**GOAL OF THE EXERCISE**
Retype, word for word, each line between the lines holding "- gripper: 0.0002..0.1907" and "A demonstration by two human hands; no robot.", inclusive, and leave the rest of the data alone.

**RAW DATA**
**********
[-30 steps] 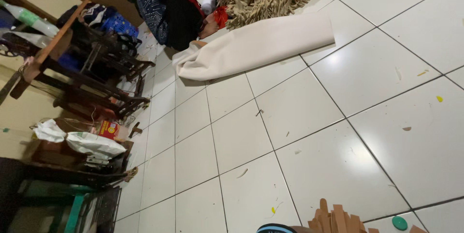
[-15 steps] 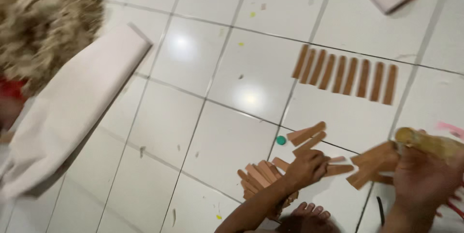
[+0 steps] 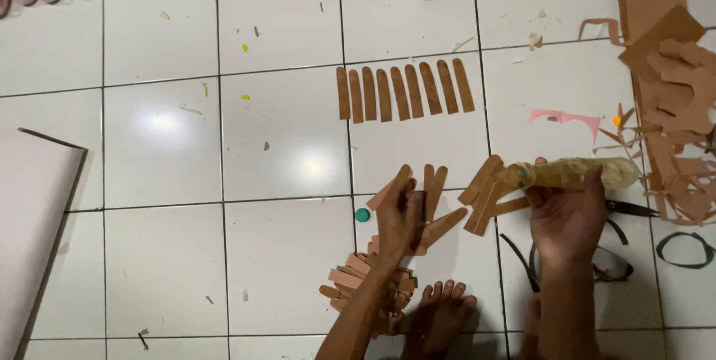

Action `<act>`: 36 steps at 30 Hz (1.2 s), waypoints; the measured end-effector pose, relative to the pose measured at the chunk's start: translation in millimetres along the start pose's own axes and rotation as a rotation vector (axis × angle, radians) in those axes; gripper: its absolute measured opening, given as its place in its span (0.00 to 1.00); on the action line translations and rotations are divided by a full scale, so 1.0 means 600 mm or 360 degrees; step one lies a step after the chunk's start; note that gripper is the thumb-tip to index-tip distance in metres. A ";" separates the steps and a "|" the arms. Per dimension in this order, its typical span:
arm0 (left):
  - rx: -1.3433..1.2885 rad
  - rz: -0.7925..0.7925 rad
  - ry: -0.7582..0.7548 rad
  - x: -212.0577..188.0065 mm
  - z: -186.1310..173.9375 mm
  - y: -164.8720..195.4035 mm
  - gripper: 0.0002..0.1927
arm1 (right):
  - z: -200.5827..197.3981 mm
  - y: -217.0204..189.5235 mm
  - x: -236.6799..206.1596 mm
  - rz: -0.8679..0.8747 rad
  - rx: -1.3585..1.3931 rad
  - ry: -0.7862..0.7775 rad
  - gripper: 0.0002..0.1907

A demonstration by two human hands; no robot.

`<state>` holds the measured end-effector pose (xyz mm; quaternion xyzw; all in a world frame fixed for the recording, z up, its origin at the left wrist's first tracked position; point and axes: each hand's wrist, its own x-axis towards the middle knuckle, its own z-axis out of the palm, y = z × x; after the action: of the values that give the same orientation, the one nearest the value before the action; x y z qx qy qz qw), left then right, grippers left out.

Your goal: The person sits on a tiled floor and applies glue from a plastic bottle to small wooden craft sticks. They pick up each stick, apply glue, and place it in a row on the floor. A second person briefly walks through the scene.

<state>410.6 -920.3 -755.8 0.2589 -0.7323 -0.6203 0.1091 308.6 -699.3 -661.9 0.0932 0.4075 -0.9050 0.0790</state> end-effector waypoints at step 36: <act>-0.0508 -0.0574 -0.0257 -0.002 -0.015 -0.002 0.17 | 0.020 0.142 -0.001 -0.0395 -0.1137 -0.0730 0.20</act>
<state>416.0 -927.2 -754.8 0.3145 -0.5733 -0.7562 -0.0228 326.4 -764.1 -715.3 -0.1929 0.6749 -0.7071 0.0854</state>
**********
**SOLUTION FOR THIS PROBLEM**
  - gripper: 0.0002..0.1907

A demonstration by two human hands; no robot.

What the exercise required has been answered in full.